Harm(exploitation) may be distinguished from other types of behavior relevant to economics by the characteristics that follow. Though a given characteristic may not serve to distinguish harm from all other possibilities, taken together they do serve to distinguish harm from the major concepts of economic theory, and may serve as a definition, with perhaps the fourth characteristic being most crucial. The characteristics are important as well in understanding the effect that harmful activity has in shaping the larger system of which it is a part.

(1) Harm is economic activity. By economic we wish to emphasize that it obtains (earns?) a return. It is economic in another sense, too, in that it typically utilizes scarce resources.

(2) It is unproductive economic activity. Even though harm is economic activity, it is not productive economic activity in that it does not turn out a good--that is, something which benefits those who provide the return.

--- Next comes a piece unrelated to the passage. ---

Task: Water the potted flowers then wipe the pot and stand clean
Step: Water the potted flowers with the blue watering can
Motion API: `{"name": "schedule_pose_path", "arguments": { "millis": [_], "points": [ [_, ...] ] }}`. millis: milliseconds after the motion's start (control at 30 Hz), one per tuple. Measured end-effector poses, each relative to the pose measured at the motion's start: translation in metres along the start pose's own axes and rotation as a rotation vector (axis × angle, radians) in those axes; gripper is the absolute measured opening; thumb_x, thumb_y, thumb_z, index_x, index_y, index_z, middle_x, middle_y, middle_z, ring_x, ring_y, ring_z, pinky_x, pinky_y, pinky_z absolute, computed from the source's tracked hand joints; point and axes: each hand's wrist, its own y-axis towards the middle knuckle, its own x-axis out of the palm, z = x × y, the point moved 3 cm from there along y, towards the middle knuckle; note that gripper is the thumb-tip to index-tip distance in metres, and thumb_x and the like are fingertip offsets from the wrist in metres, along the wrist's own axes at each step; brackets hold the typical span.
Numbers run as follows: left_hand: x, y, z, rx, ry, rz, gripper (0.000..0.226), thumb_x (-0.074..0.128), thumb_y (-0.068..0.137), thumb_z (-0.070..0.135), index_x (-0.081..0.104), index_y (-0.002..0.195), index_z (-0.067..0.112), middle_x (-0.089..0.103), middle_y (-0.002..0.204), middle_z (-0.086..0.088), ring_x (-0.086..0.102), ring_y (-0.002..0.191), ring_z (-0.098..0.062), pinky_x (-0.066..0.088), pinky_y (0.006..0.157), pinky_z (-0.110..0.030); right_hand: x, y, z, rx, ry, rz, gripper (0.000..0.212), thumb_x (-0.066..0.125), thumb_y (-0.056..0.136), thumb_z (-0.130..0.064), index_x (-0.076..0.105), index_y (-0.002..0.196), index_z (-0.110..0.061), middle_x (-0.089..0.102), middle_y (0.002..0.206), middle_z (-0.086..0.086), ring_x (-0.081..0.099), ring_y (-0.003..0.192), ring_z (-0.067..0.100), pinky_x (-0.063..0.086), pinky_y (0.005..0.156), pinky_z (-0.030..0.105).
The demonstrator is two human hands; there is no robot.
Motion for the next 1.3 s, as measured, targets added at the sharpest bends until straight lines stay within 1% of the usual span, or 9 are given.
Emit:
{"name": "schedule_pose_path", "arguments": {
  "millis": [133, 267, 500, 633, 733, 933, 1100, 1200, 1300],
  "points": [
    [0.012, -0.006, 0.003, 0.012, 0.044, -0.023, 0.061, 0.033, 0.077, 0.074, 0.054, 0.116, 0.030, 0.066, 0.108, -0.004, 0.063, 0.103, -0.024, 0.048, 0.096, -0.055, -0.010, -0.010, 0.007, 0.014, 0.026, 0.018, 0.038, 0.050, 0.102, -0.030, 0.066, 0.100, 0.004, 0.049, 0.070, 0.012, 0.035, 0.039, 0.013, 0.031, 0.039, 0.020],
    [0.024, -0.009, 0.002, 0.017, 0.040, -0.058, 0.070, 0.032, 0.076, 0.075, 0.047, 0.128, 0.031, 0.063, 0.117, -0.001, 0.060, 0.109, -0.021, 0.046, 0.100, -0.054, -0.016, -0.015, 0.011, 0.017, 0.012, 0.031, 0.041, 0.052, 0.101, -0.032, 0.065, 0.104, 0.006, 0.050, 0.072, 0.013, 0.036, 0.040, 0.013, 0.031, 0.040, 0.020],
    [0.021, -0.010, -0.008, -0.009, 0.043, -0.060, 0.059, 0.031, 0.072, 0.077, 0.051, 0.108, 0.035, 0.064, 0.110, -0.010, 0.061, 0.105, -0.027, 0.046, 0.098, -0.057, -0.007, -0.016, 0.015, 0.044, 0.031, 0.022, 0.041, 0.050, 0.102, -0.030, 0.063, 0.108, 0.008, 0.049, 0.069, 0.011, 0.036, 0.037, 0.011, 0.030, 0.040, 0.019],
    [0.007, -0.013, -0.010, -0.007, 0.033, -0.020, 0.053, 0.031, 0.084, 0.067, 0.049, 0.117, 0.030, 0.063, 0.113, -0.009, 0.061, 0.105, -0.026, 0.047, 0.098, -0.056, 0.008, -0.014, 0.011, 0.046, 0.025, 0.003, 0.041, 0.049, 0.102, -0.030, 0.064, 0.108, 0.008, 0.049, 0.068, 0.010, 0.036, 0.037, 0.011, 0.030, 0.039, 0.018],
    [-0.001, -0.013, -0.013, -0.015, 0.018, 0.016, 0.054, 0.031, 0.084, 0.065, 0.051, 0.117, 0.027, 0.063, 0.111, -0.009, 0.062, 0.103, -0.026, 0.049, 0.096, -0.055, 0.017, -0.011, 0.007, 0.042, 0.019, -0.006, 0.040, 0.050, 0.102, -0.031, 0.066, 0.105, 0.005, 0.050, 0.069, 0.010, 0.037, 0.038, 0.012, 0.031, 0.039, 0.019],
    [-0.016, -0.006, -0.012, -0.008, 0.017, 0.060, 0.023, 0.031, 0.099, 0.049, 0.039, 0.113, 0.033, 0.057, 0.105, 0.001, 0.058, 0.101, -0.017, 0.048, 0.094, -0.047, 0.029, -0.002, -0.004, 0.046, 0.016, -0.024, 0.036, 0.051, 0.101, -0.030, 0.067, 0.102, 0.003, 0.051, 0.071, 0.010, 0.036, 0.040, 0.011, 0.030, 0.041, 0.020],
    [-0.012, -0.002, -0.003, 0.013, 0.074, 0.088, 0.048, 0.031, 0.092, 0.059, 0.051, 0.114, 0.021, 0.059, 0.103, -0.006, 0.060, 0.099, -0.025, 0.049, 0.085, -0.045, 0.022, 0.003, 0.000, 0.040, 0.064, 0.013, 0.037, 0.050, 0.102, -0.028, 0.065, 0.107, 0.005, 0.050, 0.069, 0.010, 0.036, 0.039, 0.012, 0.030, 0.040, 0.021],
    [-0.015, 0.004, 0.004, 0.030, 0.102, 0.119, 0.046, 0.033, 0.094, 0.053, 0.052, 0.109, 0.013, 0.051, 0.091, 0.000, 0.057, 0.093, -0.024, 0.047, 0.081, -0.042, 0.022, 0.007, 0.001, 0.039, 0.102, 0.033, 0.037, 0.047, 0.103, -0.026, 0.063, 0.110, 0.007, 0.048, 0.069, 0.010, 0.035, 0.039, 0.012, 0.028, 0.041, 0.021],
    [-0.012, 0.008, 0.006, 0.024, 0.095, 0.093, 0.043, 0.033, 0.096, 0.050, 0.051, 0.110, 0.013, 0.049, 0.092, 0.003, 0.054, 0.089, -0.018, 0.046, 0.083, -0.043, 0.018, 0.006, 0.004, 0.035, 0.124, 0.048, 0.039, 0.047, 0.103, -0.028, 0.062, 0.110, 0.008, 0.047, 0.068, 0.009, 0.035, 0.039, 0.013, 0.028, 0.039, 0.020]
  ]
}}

(3) Harm is redistributive. This is essentially a deduction from what has already been said. If A's activities are unproductive they do not result in the production of goods and services. Yet they do result in income, the control over goods and services. These goods and services must come from others, hence redistribution.

(4) The why of the redistribution is more important than the fact of the redistribution itself. In the standard model of exchange, B interacts with A only when it is favorable to both. In exploitative economic activity, A has his utility increased, while B has it reduced. What is surprising is B's action. How can a utility maximizer choose to have his utility lowered? A possible way of answering this, and thereby describing exploitative economic activity, is to say that there is some meaningful sense in which exploitative economic activity represents involuntary exchange. If A hits B over the head and takes his money, B clearly did not relinquish the money voluntarily. If A gives B the choice "your money or your life" we may still feel that there is not much of a real choice. Yet, in some sense, B's action was voluntary in the second case. He had a choice, his money or his life, and he took the one that offered the highest utility. What distinguishes exploitative economic activity is that it obtains income by using resources not to produce goods, but to reduce the attractiveness of the alternatives offered to others in such a way as to profit by their new behavior. So, for example, a thief who knocks a man over the head and takes his money profits by providing that man with only that alternative, less attractive than he would have in the thief's absence. Con games overstate the utility to the victim of the alternative the con man hopes will be chose. Conquerors benefit by reducing the value of the alternatives open to the conquered. Slavery reduces the attractiveness of the alternatives open to the enslaved, and to his children, if they remain in slavery, to the benefit of others. Producers banding together to raise the price of their product reduces the attractiveness of the alternative, purchase of the good, chosen by many. In discrimination, one group benefits by restricting another group's access to certain alternatives, be they jobs, industries, or chances to acquire productive characteristics. To summarize the matter as simply as possible: participants in harmful economic activity obtain income by reducing the benefits going to other people.[iii]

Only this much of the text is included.